LightTag, a newly launched startup from a former NLP researcher at Citi, has constructed a “textual content annotation platform” designed to help information scientists who must shortly create coaching information for his or her AI programs. It’s a basic picks ‘n’ shovels transfer, in that the bootstrapped Berlin-based firm is hoping to benefit from the present growth in AI growth.
Particularly, LightTag goals to unravel one of many predominant bottlenecks of ‘deep studying’-based AI growth: what you get out is just nearly as good because the labeled information you place in. The issue, nonetheless, is that labelling information is laborious, and because it’s a job carried out by groups of people it’s liable to inaccuracy and inconsistency. LightTag’s team-based workflow, intelligent UI, and in-built qc is an try to mitigate this.
“What I’ve taken from [my previous positions] to LightTag is an understanding that labeled information is extra vital to success in machine studying than intelligent algorithms,” says founder Tal Perry. “The distinction in a profitable machine studying challenge usually boiled right down to how nicely the gathering and use of labeled information was executed and managed. There’s a large hole within the tooling to persistently do this nicely, that’s why I constructed LightTag”.
Perry says LightTag’s annotation interface is designed to maintain labellers “efficient and engaged”. It additionally employs its personal “AI” to be taught from earlier labelling and make annotation recommendations. The platform additionally automates the work of managing a challenge, by way of assigning duties to labellers and ensuring there may be sufficient overlap and duplication to maintain accuracy and consistency excessive.

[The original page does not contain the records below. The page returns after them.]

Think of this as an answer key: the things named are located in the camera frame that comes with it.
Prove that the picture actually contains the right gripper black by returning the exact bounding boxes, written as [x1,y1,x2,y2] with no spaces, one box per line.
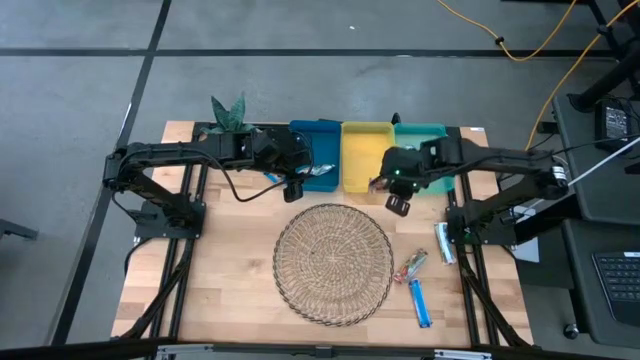
[380,146,426,217]

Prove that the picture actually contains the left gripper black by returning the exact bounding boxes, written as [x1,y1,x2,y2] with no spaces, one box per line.
[249,127,314,204]

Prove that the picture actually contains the silver printed granola bar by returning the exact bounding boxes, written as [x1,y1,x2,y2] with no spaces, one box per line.
[294,163,336,178]

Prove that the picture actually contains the silver green granola bar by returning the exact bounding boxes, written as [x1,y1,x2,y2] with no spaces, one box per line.
[433,222,457,265]

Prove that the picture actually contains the red colourful granola bar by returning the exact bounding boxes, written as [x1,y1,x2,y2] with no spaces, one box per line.
[393,248,429,285]

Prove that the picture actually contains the blue plastic bin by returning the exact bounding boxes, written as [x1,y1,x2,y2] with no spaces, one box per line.
[288,118,343,194]

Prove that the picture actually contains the yellow plastic bin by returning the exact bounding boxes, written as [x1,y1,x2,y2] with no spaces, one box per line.
[340,121,396,195]

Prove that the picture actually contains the teal plastic bin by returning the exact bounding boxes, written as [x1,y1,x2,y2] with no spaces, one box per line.
[393,122,456,196]

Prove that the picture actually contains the round woven straw placemat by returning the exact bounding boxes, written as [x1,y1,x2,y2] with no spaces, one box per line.
[272,202,395,328]

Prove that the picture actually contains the white paper sheet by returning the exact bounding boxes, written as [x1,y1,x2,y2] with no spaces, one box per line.
[513,237,541,264]

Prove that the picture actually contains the dark grey side desk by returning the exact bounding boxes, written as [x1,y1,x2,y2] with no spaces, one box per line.
[552,92,640,349]

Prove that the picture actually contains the black power adapter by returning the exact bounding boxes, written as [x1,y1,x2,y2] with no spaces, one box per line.
[594,99,634,151]

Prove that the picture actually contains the black keyboard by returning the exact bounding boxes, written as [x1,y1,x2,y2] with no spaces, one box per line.
[592,251,640,326]

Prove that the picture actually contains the black stand pole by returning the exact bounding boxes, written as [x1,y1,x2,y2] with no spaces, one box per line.
[569,47,640,112]

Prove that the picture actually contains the black chair foot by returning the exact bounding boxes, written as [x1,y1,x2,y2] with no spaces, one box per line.
[0,218,39,241]

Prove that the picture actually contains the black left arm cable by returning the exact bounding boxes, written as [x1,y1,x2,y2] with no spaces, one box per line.
[199,149,296,204]

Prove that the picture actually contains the black aluminium table frame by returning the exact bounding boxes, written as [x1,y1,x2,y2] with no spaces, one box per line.
[117,119,534,351]

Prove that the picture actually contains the yellow floor cable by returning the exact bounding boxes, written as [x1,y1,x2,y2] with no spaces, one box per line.
[437,0,579,64]
[524,0,640,151]

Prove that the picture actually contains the black desk cable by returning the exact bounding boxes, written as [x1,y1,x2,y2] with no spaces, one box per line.
[524,133,640,156]

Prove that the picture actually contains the white cable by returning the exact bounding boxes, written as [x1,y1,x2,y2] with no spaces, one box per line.
[519,149,640,211]

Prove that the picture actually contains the black camera rig crossbar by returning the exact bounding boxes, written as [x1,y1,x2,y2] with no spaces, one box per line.
[0,338,640,360]

“We’ve made it dead-simple to annotate with a workforce (sounds apparent, however nothing else makes it straightforward),” he says. “To verify the information is nice, LightTag routinely assigns work to workforce members so that there’s overlap between them. This enables challenge managers to measure settlement and recognise issues of their challenge early on. For instance, if a selected annotator is performing worse than others”.
In the meantime, Perry says buying labeled information is likely one of the silent development sectors within the latest AI growth, however for a lot of sector-specific industries, akin to medical, authorized or monetary, outsourcing the job will not be an possibility. That’s as a result of the information is usually too delicate, or too specialist for non-subject consultants to course of. To deal with this, LightTag presents an on-premise model along with SaaS.

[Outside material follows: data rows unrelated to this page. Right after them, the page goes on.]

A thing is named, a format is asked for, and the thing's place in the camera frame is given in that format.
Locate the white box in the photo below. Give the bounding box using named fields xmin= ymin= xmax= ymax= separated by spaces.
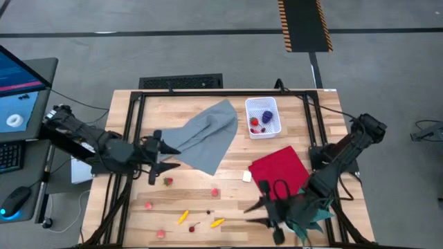
xmin=71 ymin=154 xmax=94 ymax=185

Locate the black keyboard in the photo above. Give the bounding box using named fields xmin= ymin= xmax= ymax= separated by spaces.
xmin=0 ymin=140 xmax=25 ymax=174

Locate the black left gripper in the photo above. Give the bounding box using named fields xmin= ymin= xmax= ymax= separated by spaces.
xmin=133 ymin=129 xmax=182 ymax=186

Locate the black computer mouse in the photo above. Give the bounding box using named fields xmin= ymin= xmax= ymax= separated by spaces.
xmin=0 ymin=185 xmax=32 ymax=219

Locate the white perforated plastic basket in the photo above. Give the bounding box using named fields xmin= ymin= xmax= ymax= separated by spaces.
xmin=244 ymin=96 xmax=282 ymax=140

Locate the black floor cable cover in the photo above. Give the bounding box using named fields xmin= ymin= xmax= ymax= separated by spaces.
xmin=308 ymin=51 xmax=324 ymax=89

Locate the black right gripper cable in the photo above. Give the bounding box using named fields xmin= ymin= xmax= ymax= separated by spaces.
xmin=272 ymin=178 xmax=292 ymax=202

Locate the black monitor cable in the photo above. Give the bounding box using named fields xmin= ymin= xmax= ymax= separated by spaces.
xmin=48 ymin=86 xmax=110 ymax=112

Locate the black floor vent grille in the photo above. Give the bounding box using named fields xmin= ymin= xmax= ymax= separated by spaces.
xmin=138 ymin=73 xmax=224 ymax=90

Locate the black mat with orange stripes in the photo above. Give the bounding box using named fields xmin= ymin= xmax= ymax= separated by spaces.
xmin=278 ymin=0 xmax=334 ymax=53

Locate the grey side desk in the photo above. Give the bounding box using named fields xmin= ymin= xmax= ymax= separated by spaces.
xmin=0 ymin=138 xmax=53 ymax=224

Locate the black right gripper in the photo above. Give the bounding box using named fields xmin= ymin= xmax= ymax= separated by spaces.
xmin=243 ymin=179 xmax=302 ymax=246

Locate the white cable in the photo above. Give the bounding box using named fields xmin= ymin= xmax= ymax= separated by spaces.
xmin=46 ymin=189 xmax=91 ymax=233

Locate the grey cloth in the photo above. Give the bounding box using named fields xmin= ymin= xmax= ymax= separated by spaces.
xmin=157 ymin=99 xmax=239 ymax=176

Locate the red cloth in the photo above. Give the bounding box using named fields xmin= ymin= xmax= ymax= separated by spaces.
xmin=248 ymin=145 xmax=311 ymax=201

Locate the monitor with dark blue screen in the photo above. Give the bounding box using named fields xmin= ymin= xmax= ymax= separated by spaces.
xmin=0 ymin=44 xmax=53 ymax=98

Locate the teal artificial succulent plant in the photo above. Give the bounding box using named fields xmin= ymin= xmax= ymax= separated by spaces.
xmin=287 ymin=188 xmax=335 ymax=245

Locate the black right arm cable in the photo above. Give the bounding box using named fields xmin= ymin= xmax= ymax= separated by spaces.
xmin=275 ymin=78 xmax=357 ymax=120

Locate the grey screen with light-blue picture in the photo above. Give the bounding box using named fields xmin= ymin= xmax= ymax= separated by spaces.
xmin=0 ymin=57 xmax=59 ymax=142

“Each firm has large textual content datasets which are unstructured (CRM data, name transcripts, emails and so forth). ‘Deep Studying’ has made it algorithmically possible to faucet that information, however to make use of Deep Studying we have to prepare the mannequin with labeled datasets. Most firms can’t outsource labelling on textual content as a result of the information is simply too sophisticated (biology, finance), regulated (CRM data) or each (medical data),” explains the LightTag founder.

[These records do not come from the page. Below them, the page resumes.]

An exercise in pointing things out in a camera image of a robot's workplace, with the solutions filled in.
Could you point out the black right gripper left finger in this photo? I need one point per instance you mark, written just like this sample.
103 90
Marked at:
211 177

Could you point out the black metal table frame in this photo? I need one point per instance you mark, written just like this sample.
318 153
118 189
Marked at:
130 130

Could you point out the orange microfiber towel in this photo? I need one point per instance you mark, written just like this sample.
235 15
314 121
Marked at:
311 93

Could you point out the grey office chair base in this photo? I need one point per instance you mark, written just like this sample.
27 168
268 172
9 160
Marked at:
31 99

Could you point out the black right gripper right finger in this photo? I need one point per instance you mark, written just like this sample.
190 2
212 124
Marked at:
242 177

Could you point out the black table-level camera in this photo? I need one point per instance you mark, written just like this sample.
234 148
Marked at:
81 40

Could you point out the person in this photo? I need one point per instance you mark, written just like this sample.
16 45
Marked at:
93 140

Working in numerous pilots and in personal beta since December 2018, and publicly launched this month, LightTag has already been utilized by the information science workforce at a big Silicon Valley tech firm that wishes its AI to know free-form textual content in profiles, in addition to by an power firm to analyse logs from oil rigs to foretell issues drilling at sure depths. The startup has additionally completed a pilot with a medical imaging firm labelling stories related to MRI scans.